The thirty-fourth annual meeting of the American Academy of Medicine will be held at the Hotel Dennis, Atlantic City, N. J., on June 5 and 1, 1909. The session on Saturday afternoon, June 5, will be open to educators and others engaged in work among children. The topic for discussion will be?”Exceptional children not needing segregation from society: what municipalities, schools, physicians, homes should do. How often do such mature into tramps, criminals, cranks, geniuses ?” Reports of cases in private practice, and reports from juvenile courts, schools for truants, backward, and incorrigible children will be welcomed, especially if they include results of treatment.

A National Children’s Bureau. A bill to establish a bureau in the Department of the Interior to be known as the Children’s Bureau, has been introduced in the House of Representatives. This bill reads as follows:?

“Be it enacted by the Senate and House of Representatives of the United States of America in Congress assembled, That there shall be established in the Department of the Interior a bureau to be known as the Children’s Bureau.

“Sec. 2. That the said bureau shall be under the direction of a chief, to be appointed by the President, by and with the advice and consent of the Senate, and who shall receive an annual compensation of five thousand dollars. The said bureau shall investigate and report upon all matters pertaining to the welfare of children and child life, and shall especially investigate the questions of infant mortality, the birth rate, physical degeneracy, orphanage, juvenile delinquency and juvenile courts, desertion and illegitimacy, dangerous occupations, accidents and diseases of children of the working classes, employment, legislation affecting children in the several states and territories, and such other facts as have a bearing upon the health, efficiency, character and training of children. The chief of said bureau shall, from time to time, publish the results of these investigations.

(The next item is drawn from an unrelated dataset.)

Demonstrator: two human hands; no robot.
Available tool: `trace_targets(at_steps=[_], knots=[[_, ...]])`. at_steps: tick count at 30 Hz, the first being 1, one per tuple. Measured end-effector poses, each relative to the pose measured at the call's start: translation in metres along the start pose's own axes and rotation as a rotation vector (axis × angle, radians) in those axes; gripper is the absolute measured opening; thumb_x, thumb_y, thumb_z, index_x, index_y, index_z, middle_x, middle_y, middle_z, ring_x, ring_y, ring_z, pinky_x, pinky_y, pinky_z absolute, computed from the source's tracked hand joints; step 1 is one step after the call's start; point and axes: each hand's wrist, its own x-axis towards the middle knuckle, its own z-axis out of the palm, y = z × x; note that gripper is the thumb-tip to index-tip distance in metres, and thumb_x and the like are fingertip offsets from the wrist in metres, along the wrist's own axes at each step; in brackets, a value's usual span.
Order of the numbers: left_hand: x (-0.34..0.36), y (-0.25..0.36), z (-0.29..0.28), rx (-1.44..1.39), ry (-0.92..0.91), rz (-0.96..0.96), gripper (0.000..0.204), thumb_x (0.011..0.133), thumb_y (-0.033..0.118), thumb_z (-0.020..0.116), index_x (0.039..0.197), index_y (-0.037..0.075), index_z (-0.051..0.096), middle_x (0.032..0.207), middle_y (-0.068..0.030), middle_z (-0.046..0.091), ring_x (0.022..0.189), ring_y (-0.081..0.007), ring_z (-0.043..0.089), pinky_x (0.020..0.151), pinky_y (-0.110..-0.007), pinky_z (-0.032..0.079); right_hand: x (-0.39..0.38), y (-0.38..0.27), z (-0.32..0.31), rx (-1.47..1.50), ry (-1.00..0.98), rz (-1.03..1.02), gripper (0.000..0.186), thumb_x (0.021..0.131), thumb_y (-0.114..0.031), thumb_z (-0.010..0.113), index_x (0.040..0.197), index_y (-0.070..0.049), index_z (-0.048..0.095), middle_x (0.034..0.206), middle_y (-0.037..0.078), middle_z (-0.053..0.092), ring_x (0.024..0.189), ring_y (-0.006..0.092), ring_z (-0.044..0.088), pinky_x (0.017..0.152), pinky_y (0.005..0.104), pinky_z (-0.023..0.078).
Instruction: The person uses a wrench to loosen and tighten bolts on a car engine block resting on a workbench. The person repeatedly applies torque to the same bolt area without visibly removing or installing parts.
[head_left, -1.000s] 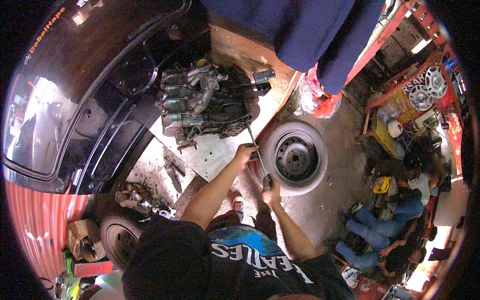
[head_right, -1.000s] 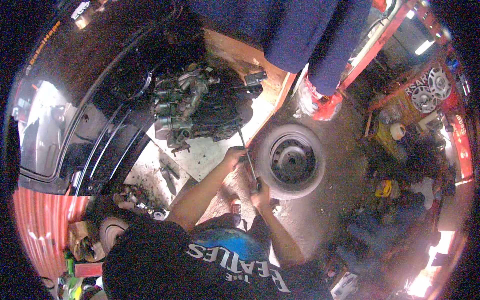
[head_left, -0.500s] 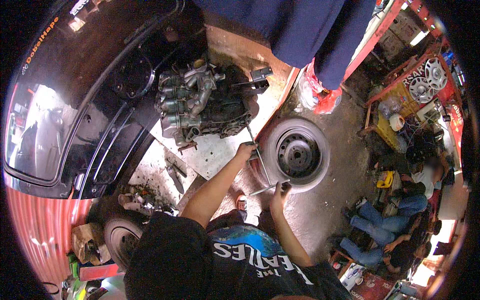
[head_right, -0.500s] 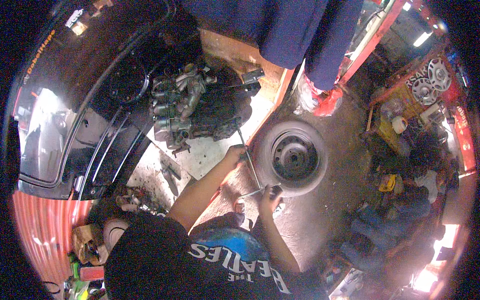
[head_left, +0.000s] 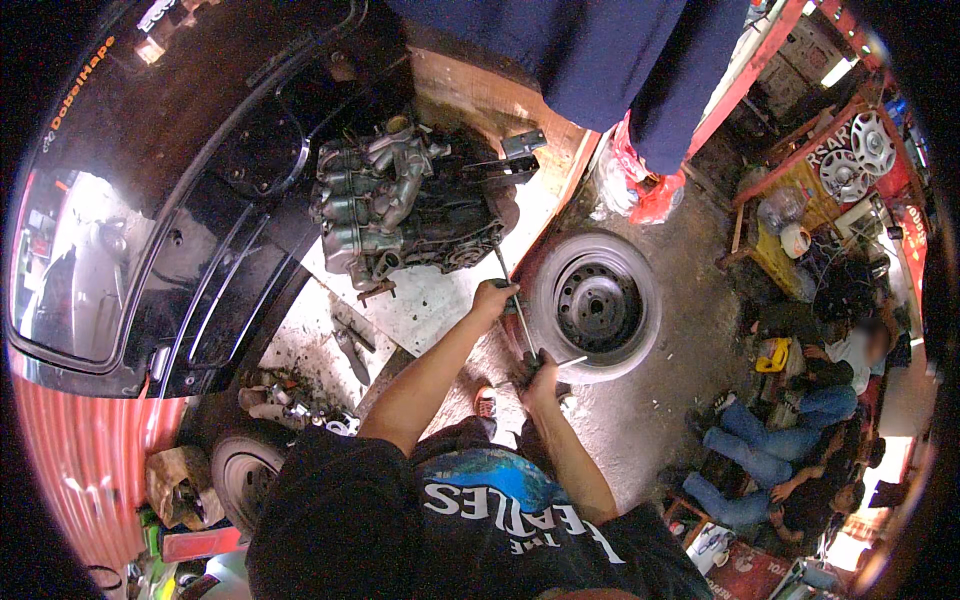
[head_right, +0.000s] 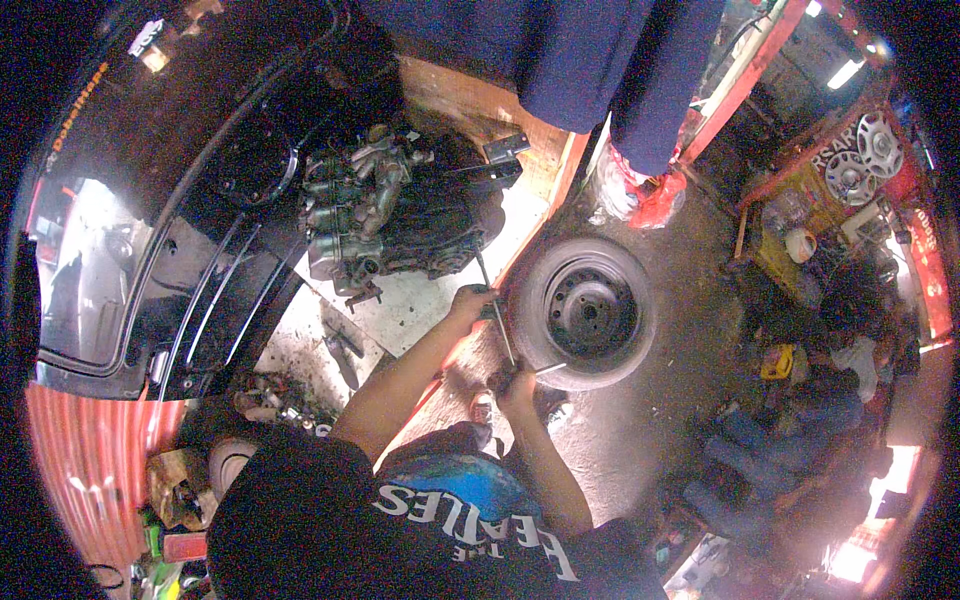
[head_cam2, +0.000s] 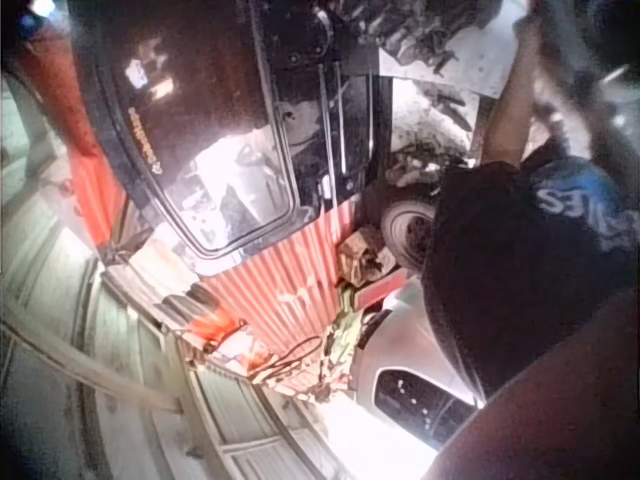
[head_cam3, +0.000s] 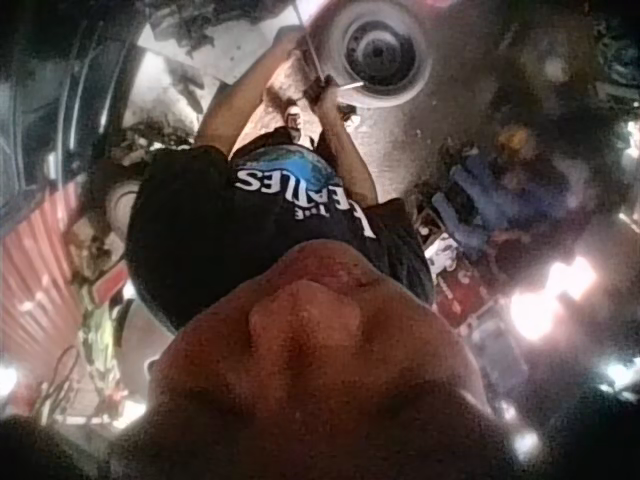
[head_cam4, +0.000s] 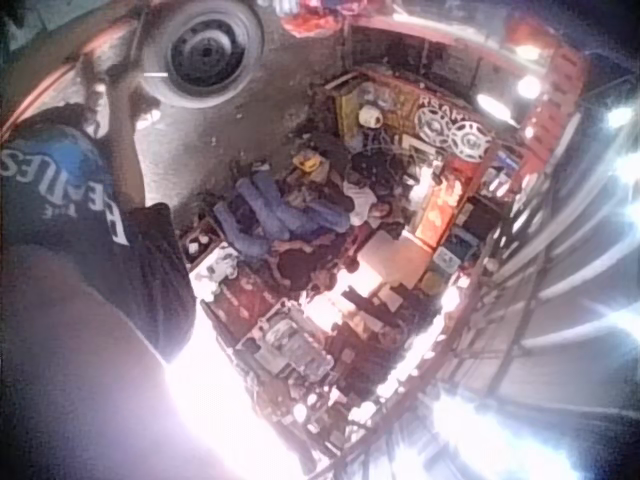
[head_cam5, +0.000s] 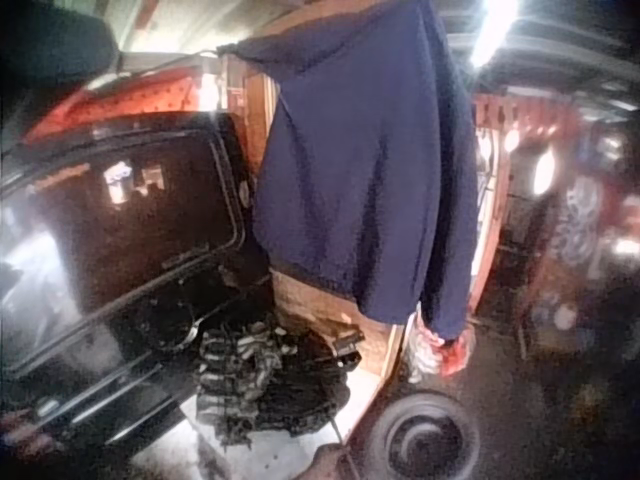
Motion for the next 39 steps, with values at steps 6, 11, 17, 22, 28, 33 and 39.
trace_targets(at_steps=[6,11,17,22,28,33,39], knots=[[-0.003,0.013,0.003,-0.135,-0.034,-0.06,0.02,0.084,0.013,0.066,0.092,-0.005,0.065,0.081,-0.0113,0.067,0.07,-0.0221,0.064,0.069,-0.034,0.053,-0.009,-0.024,-0.009,0.533,-0.244,0.39,0.051,0.092,-0.058,0.045,0.085,-0.009,0.056,0.062,0.003,0.048,0.058,0.0185,0.048,0.051,0.0322,0.04],[-0.007,0.021,0.009,-0.103,-0.028,-0.073,0.017,0.085,0.012,0.063,0.092,-0.004,0.065,0.083,-0.0112,0.066,0.073,-0.0219,0.064,0.07,-0.034,0.052,-0.068,-0.047,-0.019,-0.787,0.254,-0.601,0.07,0.085,-0.037,0.063,0.135,0.004,0.037,0.14,0.022,0.035,0.122,0.0394,0.042,0.104,0.0485,0.033],[-0.009,0.019,0.013,-0.174,-0.002,-0.049,0.014,0.085,0.013,0.065,0.079,0.001,0.066,0.072,-0.006,0.065,0.066,-0.0177,0.062,0.062,-0.034,0.051,-0.057,-0.063,-0.017,-2.102,0.049,-1.024,0.066,0.075,-0.023,0.066,0.13,0.006,0.041,0.133,0.027,0.043,0.13,0.0424,0.035,0.116,0.0528,0.011],[-0.013,0.019,0.009,-0.074,0.087,-0.077,0.014,0.085,0.012,0.065,0.077,0.0,0.066,0.07,-0.007,0.063,0.067,-0.0186,0.063,0.062,-0.034,0.052,-0.028,-0.051,-0.003,-2.0,-0.076,-0.833,0.031,0.073,-0.032,0.065,0.083,-0.004,0.057,0.075,0.018,0.064,0.08,0.0357,0.061,0.09,0.0533,0.038],[-0.018,0.026,-0.015,-0.18,-0.069,-0.042,0.019,0.083,0.017,0.069,0.08,-0.002,0.067,0.068,-0.0079,0.064,0.06,-0.0168,0.061,0.059,-0.032,0.05,-0.049,-0.031,0.03,-1.294,-0.163,-0.481,0.037,0.082,-0.036,0.063,0.091,0.0,0.061,0.076,0.026,0.063,0.077,0.0437,0.06,0.071,0.0501,0.046],[-0.017,0.018,-0.012,0.06,-0.039,-0.016,0.021,0.082,0.019,0.07,0.082,-0.001,0.068,0.074,-0.0078,0.066,0.062,-0.0172,0.06,0.062,-0.033,0.049,-0.055,-0.036,0.011,-1.405,-0.189,-0.536,0.041,0.084,-0.038,0.063,0.099,0.0,0.06,0.083,0.028,0.064,0.085,0.0471,0.061,0.067,0.0494,0.046],[-0.061,-0.008,0.018,-0.147,-0.162,-0.034,0.028,0.08,0.024,0.072,0.087,-0.003,0.067,0.08,-0.0101,0.069,0.07,-0.0208,0.065,0.068,-0.034,0.051,-0.072,-0.036,-0.048,-1.379,-0.178,-0.574,0.03,0.091,-0.027,0.061,0.105,-0.004,0.05,0.062,0.013,0.053,0.055,0.0274,0.052,0.052,0.0416,0.04]])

“Sec. 3. That there shall be in said bureau, until otherwise provided for by law, an assistant chief to be appointed by the Secretary of the Interior, who shall receive an annual compensation of three thousand dollars, one private secretary to the chief of the bureau, who shall receive an annual compensation of one thousand five hundred dollars; a chief clerk, who shall receive an annual compensation of two thousand dollars; one statistical expert, at two thousand dollars; four clerks of class four; four clerks of class three; two clerks of class two, and six clerks of class one; five clerks, at one thousand dollars each; two copyists, at nine hundred dollars each; one messenger, at seven hundred and twenty dollars; two special agents, at one thousand four hundred dollars each, and two special agents, at one thousand two hundred dollars each. “Sec. 4. That the Secretary of the Interior is hereby directed to furnish sufficient quarters for the work of the bureau at an annual rental not to exceed two thousand dollars.

President Roosevelt has sent to Congress a special message recommending the establishment of a Federal Children’s Bureau as proposed by this bill. In the course of his message the President asserts that the conclusions of the recent conference in Washington on the care of dependent children “constitute a wise, constructive and progressive program of child-caring work,” and he adds, “if given full effect by the proper agencies, existing methods and provision in almost every community would be profoundly and advantageously modified.”